Joyce Tyldesley
Quick Facts
Biography
Joyce Ann Tyldesley (born 25 February 1960) is a British archaeologist and Egyptologist, academic, writer and broadcaster.
Life
Tyldesley was born in Bolton, Lancashire and attended Bolton School. In 1981, she earned a first-class honours degree in archaeology from Liverpool University, and a doctorate in Prehistoric Archaeology from Oxford in 1986. In 2011 she was awarded an honorary doctorate by the University of Bolton. She is a Senior Lecturer in Egyptology at Manchester University where she is tutor and course organiser of the three-year distance learning (internet based) Certificate in Egyptology programme which was initially run from the KNH Centre for Biomedical Egyptology, and is now run from Egyptology Online in the Faculty of Life Sciences. She also devised, directs and teaches the on-line Short Courses in Egyptology. From 2012 she will be writing and teaching the two-year internet based Diploma in Egyptology at Manchester University: an extension to the Certificate Course
She is an Honorary Research Fellow at the School of Archaeology, Classics, and Egyptology at Liverpool University, Research Associate of the Manchester Museum, President of Bolton Archaeology and Egyptology Society, and a trustee of Chowbent Chapel, Atherton. She is also a part-qualified Chartered Accountant, and spent 17 years supporting her developing writing career by working as small business manager for Crossley and Davis Chartered Accountants in Bolton. She is an ex-trustee of the Egypt Exploration Society,
Tyldesley has extensive archaeological fieldwork experience, having excavated in Britain, Europe and Egypt.

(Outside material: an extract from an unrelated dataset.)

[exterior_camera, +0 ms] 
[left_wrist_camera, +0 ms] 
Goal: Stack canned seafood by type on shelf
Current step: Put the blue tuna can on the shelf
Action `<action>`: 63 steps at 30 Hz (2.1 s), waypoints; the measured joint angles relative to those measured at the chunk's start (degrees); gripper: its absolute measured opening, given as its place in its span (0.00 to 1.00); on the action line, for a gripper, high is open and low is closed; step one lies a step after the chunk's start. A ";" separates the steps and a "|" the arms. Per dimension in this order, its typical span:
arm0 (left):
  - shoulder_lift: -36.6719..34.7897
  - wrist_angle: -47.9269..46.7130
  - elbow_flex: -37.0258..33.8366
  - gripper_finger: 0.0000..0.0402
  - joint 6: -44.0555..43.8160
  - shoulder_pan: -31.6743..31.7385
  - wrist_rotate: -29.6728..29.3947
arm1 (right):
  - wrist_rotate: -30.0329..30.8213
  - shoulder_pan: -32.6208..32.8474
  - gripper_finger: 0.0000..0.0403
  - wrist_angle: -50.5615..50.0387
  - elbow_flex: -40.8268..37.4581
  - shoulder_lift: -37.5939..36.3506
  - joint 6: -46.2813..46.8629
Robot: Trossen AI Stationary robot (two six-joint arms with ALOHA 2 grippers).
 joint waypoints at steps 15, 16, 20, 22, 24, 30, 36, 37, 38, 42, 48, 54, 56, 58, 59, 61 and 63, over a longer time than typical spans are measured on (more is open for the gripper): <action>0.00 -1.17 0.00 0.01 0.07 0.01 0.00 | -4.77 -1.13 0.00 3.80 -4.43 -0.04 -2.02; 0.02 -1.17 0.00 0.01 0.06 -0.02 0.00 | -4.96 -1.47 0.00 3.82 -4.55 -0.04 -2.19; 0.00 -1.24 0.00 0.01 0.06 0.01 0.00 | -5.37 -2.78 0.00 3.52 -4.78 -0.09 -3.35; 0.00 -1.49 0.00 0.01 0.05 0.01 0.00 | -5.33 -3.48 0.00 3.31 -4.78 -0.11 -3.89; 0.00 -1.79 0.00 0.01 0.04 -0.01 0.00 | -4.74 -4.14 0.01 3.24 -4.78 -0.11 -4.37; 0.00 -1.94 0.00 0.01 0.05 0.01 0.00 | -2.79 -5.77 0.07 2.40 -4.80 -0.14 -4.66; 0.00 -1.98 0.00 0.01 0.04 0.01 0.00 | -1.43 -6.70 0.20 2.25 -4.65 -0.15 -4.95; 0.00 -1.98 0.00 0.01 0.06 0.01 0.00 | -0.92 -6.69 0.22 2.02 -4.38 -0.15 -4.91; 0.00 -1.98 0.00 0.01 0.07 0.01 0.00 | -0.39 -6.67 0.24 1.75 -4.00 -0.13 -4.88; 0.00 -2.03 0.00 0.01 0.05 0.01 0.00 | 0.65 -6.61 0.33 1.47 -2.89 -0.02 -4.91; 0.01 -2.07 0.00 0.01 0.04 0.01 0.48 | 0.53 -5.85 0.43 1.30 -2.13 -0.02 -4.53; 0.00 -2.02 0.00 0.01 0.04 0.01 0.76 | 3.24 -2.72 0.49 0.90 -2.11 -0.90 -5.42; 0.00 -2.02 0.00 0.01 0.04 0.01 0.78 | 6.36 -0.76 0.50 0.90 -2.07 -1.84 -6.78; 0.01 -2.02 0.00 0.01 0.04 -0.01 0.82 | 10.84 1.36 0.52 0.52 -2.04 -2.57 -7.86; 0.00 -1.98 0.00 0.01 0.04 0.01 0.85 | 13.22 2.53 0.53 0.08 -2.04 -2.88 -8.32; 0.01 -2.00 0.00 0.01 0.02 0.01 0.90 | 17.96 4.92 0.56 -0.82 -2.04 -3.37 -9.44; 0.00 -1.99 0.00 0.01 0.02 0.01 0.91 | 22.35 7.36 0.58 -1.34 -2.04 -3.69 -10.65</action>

She is married to Egyptologist Steven Snape and has two children, Philippa and Jack and lives in Lancashire.
Rutherford Press Limited
In 2004 she established, with Steven Snape, Rutherford Press Limited, a publishing firm dedicated to publishing serious but accessible books on ancient Egypt while raising money for Egyptology field work. Donations from RPL have been made to Manchester Museum and the Egypt Exploration Society: currently all profits are donated to the ongoing Ramesside fieldwork at Zawiyet umm el-Rakham.
Writings
Tyldesley has written a wide variety of academic and popular books, including books to accompany the television series Private Lives of the Pharaohs (Channel 4), Egypt's Golden Empire (Lion Television) and Egypt (BBC). In January 2008, her then most recent book, Cleopatra: Last Queen of Egypt, was the Book of the Week on BBC Radio 4. Her play for children, The Lost Scroll, premiered at Kendal Museum in 2011.